PathMamba tackles the challenge of producing topologically coherent road segmentations from satellite imagery by marrying the linear-time, continuity-focused capabilities of Mamba State Space Models with the global reasoning of Vision Transformers. The four-stage backbone uses Mamba blocks in stages 1, 2, and 4, while stage 3 combines Mamba blocks with Transformer attention to fuse continuity with global context. The approach delivers state-of-the-art results on DeepGlobe and Massachusetts Roads, notably achieving the highest APLS topology scores while remaining computationally competitive, and is supported by extensive ablations validating the architectural choices. This hybrid design demonstrates that embedding topology-aware continuity directly into the backbone can yield more coherent road networks suitable for urban planning, navigation, and disaster response, with strong generalization properties evidenced by ImageNet and ADE20K experiments.

Abstract

Achieving both high accuracy and topological continuity in road segmentation from satellite imagery is a critical goal for applications ranging from urban planning to disaster response.
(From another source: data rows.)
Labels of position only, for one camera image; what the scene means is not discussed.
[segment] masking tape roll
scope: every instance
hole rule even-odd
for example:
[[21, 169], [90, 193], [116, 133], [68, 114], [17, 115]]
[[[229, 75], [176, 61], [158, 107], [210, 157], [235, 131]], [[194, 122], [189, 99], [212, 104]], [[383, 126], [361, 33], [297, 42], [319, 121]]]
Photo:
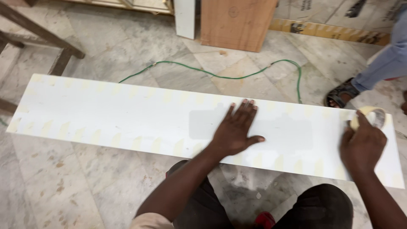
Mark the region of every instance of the masking tape roll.
[[[373, 106], [364, 106], [359, 109], [369, 120], [370, 124], [373, 127], [381, 129], [384, 124], [386, 123], [386, 112], [382, 108], [373, 107]], [[352, 121], [350, 121], [350, 127], [356, 131], [359, 128], [359, 121], [357, 115], [353, 117]]]

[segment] person's left hand
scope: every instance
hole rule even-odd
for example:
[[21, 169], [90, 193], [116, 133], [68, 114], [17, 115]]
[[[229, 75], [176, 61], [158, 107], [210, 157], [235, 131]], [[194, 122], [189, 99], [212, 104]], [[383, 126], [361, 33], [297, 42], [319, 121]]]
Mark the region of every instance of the person's left hand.
[[235, 155], [253, 144], [265, 141], [262, 136], [247, 137], [247, 132], [249, 132], [258, 109], [254, 105], [254, 100], [249, 102], [244, 99], [233, 114], [235, 105], [235, 103], [230, 105], [225, 118], [213, 136], [212, 142], [208, 145], [208, 148], [215, 150], [221, 157]]

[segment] white board
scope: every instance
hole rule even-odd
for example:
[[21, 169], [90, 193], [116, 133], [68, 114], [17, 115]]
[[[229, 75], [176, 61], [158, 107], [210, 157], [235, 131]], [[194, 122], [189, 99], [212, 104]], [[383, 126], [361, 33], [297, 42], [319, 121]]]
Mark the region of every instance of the white board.
[[[7, 132], [192, 158], [210, 142], [230, 103], [241, 100], [34, 74]], [[338, 147], [353, 110], [255, 101], [249, 135], [266, 141], [223, 163], [350, 180]], [[389, 114], [383, 132], [388, 141], [376, 174], [385, 186], [404, 188]]]
[[175, 32], [178, 36], [194, 39], [195, 0], [174, 0]]

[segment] sandal
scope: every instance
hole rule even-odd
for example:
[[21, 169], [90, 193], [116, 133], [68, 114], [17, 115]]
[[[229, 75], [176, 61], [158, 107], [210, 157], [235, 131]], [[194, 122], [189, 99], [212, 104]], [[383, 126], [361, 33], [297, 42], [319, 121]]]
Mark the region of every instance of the sandal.
[[350, 78], [346, 80], [344, 83], [341, 85], [337, 86], [335, 89], [330, 91], [326, 96], [325, 96], [325, 106], [326, 107], [332, 107], [329, 104], [329, 100], [333, 100], [335, 103], [338, 104], [339, 108], [344, 108], [346, 103], [342, 100], [341, 95], [342, 94], [348, 94], [352, 99], [355, 98], [360, 94], [356, 88], [350, 83], [350, 81], [353, 78]]
State-of-the-art methods often rely on Vision Transformers, which excel at capturing global context, yet their quadratic complexity is a significant barrier to efficient deployment, particularly for on-board processing in resource-constrained platforms. In contrast, emerging State Space Models like Mamba offer linear-time efficiency and are inherently suited to modeling long, continuous structures. We posit that these architectures have complementary strengths. To this end, we introduce PathMamba, a novel hybrid architecture that integrates Mamba's sequential modeling with the Transformer's global reasoning. Our design strategically uses Mamba blocks to trace the continuous nature of road networks, preserving topological structure, while integrating Transformer blocks to refine features with global context. This approach yields topologically superior segmentation maps without the prohibitive scaling costs of pure attention-based models. Our experiments on the DeepGlobe Road Extraction and Massachusetts Roads datasets demonstrate that PathMamba sets a new state-of-the-art. Notably, it significantly improves topological continuity, as measured by the APLS metric, setting a new benchmark while remaining computationally competitive.

Paper Structure

This paper contains 39 sections, 4 equations, 5 figures, 8 tables.

Figures (5)

  • Figure 1: An example from the Massachusetts Roads dataset illustrating the challenges of road segmentation. The input satellite image (left) contains significant occlusions from vegetation and complex shadows, while the goal is to produce a precise, topologically coherent ground-truth mask (right).
  • Figure 2: Architecture of a Visual State Space (VSS) block, which forms the basis of our Mamba stages. It uses an SSM for token-mixing and an FFN for channel-mixing.
  • Figure 3: The architecture of our proposed hybrid Mamba-Transformer backbone. Stages 1, 2, and 4 consist of VSS (Mamba) blocks. Stage 3 is a hybrid stage containing a sequence of VSS blocks followed by standard Transformer (Attention) blocks to integrate continuity modeling with global context aggregation. All stages are connected to a UperNet decoder head.
  • Figure 4: Qualitative comparison of our model against Segformer and VMamba. In the second row, both baselines produce disconnected masks, whereas our model correctly identifies the continuous road network. In the third row, our model accurately segments fine-grained details under tree occlusion, which are missed by the other methods.
  • Figure 5: A challenging sample featuring a rural road with inconsistent texture. Our model (c) maintains connectivity where baselines (a, b) fail due to surface variability, resulting in a significantly higher APLS score. (White = Ground Truth, Orange = Prediction).